TASK REQUIREMENTS: Keep to one stretch of the data below, the lines from the one with "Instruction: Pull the" up to and including the one with "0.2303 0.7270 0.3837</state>", and return that stretch exactly.

═════ INFORMATION SUPPLIED

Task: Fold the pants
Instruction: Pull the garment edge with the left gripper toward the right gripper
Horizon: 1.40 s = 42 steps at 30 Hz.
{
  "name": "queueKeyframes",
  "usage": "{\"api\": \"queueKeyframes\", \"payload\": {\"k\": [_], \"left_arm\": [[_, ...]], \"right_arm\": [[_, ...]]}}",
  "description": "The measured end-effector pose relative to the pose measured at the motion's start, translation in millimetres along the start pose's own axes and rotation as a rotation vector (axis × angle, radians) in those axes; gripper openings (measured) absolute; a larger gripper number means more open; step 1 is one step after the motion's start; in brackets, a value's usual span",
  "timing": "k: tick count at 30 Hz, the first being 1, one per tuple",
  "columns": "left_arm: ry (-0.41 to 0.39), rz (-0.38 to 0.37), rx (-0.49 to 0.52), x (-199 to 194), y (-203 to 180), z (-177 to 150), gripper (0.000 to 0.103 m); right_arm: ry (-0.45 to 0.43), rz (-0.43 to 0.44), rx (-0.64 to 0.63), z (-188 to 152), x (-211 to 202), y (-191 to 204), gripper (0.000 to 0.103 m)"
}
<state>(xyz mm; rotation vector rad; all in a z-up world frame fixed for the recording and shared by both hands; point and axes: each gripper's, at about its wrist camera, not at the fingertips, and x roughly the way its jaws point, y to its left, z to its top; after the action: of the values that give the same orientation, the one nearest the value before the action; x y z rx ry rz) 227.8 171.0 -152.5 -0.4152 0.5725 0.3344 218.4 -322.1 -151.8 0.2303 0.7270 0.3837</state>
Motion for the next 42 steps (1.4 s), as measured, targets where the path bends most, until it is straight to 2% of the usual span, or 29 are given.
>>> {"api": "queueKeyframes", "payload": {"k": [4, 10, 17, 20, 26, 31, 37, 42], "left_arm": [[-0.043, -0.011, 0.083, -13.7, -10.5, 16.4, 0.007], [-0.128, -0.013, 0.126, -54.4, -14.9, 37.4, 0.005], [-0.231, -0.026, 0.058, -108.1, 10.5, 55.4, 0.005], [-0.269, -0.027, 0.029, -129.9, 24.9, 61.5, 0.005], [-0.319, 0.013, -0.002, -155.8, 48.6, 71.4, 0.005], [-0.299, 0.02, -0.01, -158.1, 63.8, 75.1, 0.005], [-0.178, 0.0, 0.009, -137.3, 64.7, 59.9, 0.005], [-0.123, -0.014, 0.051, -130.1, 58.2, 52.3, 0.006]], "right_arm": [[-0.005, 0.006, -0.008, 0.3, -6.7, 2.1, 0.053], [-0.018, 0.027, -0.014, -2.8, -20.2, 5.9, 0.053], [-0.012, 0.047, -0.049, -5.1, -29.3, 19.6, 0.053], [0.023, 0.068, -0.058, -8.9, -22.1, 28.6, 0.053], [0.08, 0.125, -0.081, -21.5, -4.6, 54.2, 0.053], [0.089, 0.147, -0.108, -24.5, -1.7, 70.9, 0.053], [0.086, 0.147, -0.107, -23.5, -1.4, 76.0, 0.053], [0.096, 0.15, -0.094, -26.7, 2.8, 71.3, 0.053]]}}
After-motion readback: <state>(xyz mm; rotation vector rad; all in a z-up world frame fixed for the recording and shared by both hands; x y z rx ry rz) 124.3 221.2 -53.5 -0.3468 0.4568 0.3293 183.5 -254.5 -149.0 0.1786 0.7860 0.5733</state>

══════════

RESPONSE TO THIS EXERCISE:
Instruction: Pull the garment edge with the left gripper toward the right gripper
Horizon: 1.40 s = 42 steps at 30 Hz.
{
  "name": "queueKeyframes",
  "usage": "{\"api\": \"queueKeyframes\", \"payload\": {\"k\": [_], \"left_arm\": [[_, ...]], \"right_arm\": [[_, ...]]}}",
  "description": "The measured end-effector pose relative to the pose measured at the motion's start, translation in millimetres along the start pose's own axes and rotation as a rotation vector (axis × angle, radians) in those axes; gripper openings (measured) absolute; a larger gripper number means more open; step 1 is one step after the motion's start; in brackets, a value's usual span",
  "timing": "k: tick count at 30 Hz, the first being 1, one per tuple",
  "columns": "left_arm: ry (-0.41 to 0.39), rz (-0.38 to 0.37), rx (-0.49 to 0.52), x (-199 to 194), y (-203 to 180), z (-177 to 150), gripper (0.000 to 0.103 m); right_arm: ry (-0.45 to 0.43), rz (-0.43 to 0.44), rx (-0.64 to 0.63), z (-188 to 152), x (-211 to 202), y (-191 to 204), gripper (0.000 to 0.103 m)"
}
<state>(xyz mm; rotation vector rad; all in a z-up world frame fixed for the recording and shared by both hands; point and axes: each gripper's, at about its wrist camera, not at the fingertips, and x roughly the way its jaws point, y to its left, z to its top; after the action: of the values that give the same orientation, the one nearest the value before the action; x y z rx ry rz) 227.8 171.0 -152.5 -0.4152 0.5725 0.3344 218.4 -322.1 -151.8 0.2303 0.7270 0.3837</state>

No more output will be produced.